### DIRECTIONS FOR THIS TASK
Stop after the line containing "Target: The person": print each line exactly from the first line of the listing up to that point.

### DATA FOR ANALYSIS
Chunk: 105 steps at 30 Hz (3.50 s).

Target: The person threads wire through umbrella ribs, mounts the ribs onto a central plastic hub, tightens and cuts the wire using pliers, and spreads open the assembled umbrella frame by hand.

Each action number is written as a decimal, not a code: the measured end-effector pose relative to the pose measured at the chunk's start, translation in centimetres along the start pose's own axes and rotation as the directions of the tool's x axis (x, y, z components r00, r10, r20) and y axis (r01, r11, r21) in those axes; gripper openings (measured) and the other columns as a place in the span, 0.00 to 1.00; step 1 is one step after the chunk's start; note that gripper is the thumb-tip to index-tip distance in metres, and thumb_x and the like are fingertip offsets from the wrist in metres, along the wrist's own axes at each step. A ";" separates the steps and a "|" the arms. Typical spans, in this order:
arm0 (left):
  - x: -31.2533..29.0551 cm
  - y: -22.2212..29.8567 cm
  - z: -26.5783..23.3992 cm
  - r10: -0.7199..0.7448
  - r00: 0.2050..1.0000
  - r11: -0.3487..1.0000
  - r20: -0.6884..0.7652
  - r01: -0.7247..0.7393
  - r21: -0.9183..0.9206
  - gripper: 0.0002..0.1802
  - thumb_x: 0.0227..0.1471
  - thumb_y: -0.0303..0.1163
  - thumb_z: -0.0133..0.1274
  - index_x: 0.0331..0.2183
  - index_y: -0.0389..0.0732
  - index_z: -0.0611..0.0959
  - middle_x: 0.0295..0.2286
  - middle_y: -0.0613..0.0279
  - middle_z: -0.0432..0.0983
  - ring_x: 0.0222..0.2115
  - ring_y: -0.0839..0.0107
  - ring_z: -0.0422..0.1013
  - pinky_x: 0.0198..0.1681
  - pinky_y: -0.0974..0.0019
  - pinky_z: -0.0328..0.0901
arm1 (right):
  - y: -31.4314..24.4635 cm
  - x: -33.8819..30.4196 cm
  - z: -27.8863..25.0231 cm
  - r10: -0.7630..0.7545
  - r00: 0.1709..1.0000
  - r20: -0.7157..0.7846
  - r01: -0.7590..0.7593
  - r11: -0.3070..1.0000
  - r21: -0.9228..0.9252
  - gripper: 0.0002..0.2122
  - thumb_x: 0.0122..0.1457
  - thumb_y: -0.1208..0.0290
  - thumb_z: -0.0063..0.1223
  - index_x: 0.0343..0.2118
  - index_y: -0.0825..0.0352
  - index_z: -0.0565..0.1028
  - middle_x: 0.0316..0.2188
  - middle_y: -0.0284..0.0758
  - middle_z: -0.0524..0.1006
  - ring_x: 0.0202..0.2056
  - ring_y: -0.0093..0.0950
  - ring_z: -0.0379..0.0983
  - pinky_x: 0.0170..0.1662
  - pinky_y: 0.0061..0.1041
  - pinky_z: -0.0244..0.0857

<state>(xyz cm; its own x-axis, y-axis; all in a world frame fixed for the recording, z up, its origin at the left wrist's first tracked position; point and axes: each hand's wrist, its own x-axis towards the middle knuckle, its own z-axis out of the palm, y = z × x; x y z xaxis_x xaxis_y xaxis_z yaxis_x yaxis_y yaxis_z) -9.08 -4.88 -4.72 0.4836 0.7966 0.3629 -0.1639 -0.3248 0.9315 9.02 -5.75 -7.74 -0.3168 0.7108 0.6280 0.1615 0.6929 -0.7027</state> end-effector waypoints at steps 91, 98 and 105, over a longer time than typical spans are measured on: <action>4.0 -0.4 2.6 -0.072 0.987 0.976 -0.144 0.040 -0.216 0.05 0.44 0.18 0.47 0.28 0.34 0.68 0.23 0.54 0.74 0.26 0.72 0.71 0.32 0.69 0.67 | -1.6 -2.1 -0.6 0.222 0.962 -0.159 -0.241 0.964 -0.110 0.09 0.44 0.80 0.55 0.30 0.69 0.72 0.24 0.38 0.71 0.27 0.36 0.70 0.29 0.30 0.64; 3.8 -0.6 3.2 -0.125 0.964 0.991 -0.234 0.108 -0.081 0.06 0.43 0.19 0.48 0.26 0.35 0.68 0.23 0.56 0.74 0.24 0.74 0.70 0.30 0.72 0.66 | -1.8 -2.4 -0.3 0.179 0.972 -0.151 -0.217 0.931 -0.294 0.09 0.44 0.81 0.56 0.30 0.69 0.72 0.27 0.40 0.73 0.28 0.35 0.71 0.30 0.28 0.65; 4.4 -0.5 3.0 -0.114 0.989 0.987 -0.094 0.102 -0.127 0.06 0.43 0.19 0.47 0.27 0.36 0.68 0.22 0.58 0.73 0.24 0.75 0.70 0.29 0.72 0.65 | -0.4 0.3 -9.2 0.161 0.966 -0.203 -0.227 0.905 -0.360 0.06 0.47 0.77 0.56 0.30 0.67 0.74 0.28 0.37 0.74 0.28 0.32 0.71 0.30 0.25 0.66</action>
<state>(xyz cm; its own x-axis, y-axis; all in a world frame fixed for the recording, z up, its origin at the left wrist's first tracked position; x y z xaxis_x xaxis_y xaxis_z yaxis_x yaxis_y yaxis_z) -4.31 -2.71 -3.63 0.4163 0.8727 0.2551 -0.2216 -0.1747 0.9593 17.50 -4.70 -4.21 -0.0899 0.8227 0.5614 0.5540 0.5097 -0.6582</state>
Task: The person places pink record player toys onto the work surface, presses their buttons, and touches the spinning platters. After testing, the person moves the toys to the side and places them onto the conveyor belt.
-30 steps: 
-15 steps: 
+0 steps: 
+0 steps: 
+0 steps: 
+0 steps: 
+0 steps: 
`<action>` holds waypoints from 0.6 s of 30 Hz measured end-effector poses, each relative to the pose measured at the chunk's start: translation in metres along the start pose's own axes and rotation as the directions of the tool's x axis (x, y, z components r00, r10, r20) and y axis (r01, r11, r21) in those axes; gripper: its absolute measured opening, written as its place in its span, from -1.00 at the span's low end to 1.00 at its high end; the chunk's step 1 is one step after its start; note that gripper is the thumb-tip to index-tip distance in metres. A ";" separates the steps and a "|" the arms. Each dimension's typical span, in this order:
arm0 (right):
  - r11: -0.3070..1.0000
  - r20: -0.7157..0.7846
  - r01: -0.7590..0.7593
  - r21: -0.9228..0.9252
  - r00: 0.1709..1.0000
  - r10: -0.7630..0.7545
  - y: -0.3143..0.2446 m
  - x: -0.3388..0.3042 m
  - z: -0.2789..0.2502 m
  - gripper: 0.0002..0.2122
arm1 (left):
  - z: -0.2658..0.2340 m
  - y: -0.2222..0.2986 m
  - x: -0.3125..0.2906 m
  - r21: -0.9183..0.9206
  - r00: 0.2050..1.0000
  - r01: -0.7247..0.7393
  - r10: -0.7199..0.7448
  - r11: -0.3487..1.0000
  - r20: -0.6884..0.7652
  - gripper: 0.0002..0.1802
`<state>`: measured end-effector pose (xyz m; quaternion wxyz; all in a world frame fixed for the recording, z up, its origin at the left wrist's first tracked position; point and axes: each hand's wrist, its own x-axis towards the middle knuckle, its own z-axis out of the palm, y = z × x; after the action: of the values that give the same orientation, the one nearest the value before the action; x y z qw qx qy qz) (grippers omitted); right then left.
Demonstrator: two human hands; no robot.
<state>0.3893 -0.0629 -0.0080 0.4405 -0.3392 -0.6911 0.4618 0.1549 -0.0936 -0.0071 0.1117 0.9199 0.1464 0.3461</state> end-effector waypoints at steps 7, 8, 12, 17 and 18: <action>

### TASK OUTPUT
Chunk: 105 steps at 30 Hz (3.50 s).

Target: The person threads wire through umbrella ribs, mounts the ribs onto a central plastic hub, tightens and cuts the wire using pliers, and spreads open the assembled umbrella frame by hand.

No additional output will be given.